7.10 v) The Subscribers severally agree not to issue any public statement with respect to the Subscribers’ investment or proposed investment in the Company or the terms of any agreement or covenant between them and the Company without the Company’s prior written consent, except such disclosures as may be required under applicable law or under any applicable order, rule or regulation.
 
(b) The Company agrees not to disclose the names, addresses or any other information about the Subscribers, except as required by law and to satisfy its obligations under Article VI.
 
7.11 The Subscriber represents and warrants that it has not engaged, consented to nor authorized any broker, finder or intermediary to act on its behalf, directly or indirectly, as a broker, finder or intermediary in connection with the transactions contemplated by this Agreement. Subscriber hereby severally agrees to indemnify and hold harmless the Company from and against all fees, commissions or other payments owing to any such person or firm acting on behalf of such Subscriber hereunder.
 
7.12 Nothing in this Agreement shall create or be deemed to create any rights in any person or entity not a party to this Agreement, except for the holders of Registrable Securities.
 
7.13 The Company acknowledges and agrees that irreparable damage would occur in the event that any of the provisions of Article VI of this Agreement were not performed in accordance with its specific terms or were otherwise breached and that such damage would not be compensable in money damages and that it would be extremely difficult or impracticable to measure the resultant damages.

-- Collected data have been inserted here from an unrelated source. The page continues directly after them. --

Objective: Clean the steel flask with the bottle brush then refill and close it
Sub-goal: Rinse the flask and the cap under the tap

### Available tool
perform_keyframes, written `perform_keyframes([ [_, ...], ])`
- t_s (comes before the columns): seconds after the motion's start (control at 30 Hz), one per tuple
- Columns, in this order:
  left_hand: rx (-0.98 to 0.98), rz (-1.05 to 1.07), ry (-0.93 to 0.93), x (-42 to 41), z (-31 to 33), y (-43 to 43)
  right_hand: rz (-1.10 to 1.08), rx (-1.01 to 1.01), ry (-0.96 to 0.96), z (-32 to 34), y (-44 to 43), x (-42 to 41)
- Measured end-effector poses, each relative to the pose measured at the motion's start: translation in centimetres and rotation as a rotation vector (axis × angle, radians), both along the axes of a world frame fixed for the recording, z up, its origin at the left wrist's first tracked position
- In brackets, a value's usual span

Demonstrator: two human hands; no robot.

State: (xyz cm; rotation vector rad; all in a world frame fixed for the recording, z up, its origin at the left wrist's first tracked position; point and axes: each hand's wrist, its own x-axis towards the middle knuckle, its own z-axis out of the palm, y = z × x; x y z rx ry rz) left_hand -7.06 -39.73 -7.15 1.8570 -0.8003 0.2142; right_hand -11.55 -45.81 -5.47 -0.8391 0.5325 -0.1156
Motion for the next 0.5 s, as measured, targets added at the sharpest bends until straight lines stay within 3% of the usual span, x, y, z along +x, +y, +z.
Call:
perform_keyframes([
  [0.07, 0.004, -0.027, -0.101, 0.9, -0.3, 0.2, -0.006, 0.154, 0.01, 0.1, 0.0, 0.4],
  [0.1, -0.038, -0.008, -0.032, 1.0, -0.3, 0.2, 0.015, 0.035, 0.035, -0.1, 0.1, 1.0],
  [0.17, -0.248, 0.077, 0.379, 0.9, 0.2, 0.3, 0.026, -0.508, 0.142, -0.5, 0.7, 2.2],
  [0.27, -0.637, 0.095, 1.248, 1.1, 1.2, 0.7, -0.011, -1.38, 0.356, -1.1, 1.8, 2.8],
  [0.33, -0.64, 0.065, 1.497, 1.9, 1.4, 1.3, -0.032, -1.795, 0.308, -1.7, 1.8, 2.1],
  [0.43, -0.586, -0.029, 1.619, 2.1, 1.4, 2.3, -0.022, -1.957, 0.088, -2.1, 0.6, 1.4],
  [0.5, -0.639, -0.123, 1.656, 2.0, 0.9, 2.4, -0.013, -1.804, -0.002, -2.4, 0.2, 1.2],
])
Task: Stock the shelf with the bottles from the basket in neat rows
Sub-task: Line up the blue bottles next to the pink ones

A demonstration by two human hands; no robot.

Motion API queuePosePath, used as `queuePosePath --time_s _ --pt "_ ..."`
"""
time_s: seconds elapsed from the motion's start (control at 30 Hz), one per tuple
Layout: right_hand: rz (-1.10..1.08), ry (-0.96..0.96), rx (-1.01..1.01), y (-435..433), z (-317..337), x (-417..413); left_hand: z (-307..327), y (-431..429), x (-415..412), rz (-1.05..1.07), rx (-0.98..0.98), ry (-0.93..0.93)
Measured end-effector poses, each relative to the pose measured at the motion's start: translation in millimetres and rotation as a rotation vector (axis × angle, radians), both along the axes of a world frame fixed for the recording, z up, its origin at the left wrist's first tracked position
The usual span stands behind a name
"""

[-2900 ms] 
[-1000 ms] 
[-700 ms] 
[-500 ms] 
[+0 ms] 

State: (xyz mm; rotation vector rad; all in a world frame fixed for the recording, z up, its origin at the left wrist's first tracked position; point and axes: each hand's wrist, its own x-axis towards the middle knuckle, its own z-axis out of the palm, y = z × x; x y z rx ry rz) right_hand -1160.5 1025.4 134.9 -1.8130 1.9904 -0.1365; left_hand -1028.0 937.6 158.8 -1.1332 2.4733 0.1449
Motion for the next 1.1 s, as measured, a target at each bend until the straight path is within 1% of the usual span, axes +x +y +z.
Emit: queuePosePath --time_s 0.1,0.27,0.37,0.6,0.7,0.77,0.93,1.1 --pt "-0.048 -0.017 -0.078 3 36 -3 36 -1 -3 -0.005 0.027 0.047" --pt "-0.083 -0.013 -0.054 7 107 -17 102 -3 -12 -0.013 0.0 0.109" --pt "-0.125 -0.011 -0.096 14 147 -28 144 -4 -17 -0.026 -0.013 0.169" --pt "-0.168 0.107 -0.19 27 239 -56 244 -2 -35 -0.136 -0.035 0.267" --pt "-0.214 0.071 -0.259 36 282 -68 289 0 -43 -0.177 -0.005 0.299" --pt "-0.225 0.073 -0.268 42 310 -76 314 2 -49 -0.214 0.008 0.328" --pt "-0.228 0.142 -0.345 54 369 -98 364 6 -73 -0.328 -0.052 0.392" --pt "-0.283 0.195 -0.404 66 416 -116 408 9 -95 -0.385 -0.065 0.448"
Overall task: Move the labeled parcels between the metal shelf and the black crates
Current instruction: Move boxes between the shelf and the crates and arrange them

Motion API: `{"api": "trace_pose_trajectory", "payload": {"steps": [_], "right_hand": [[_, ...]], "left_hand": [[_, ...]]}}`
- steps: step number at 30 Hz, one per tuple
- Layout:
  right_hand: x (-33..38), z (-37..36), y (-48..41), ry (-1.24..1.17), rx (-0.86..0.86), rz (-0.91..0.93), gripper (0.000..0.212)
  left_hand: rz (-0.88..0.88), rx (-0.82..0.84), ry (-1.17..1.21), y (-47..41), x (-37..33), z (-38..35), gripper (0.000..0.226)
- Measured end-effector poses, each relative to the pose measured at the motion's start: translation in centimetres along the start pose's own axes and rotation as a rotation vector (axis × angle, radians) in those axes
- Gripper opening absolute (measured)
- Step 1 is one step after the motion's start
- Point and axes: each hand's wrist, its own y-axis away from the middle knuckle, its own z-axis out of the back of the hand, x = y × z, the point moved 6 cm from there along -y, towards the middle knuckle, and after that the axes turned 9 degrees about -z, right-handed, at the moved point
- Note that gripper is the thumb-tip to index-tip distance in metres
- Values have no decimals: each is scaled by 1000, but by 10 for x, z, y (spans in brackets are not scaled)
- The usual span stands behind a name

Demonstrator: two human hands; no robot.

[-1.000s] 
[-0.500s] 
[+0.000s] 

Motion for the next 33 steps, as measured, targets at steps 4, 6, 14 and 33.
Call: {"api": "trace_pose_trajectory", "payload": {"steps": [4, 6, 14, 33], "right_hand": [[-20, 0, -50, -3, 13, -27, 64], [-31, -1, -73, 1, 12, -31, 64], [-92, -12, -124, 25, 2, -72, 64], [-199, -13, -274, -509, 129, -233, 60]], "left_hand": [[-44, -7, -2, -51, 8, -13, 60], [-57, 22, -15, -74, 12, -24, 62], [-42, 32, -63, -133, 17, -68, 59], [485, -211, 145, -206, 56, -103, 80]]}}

Accordingly, except as otherwise specifically set forth herein, any Subscriber shall be entitled to an injunction or injunctions with respect to the provisions of this Agreement and to enforce specifically the terms and provisions hereof, in addition to any other remedy to which it may be entitled at law or in equity, and the Company expressly waives any defense that a remedy in damages would be adequate and expressly waives any requirement in an action for specific performance for the posting of a bond by the Subscriber bringing such action.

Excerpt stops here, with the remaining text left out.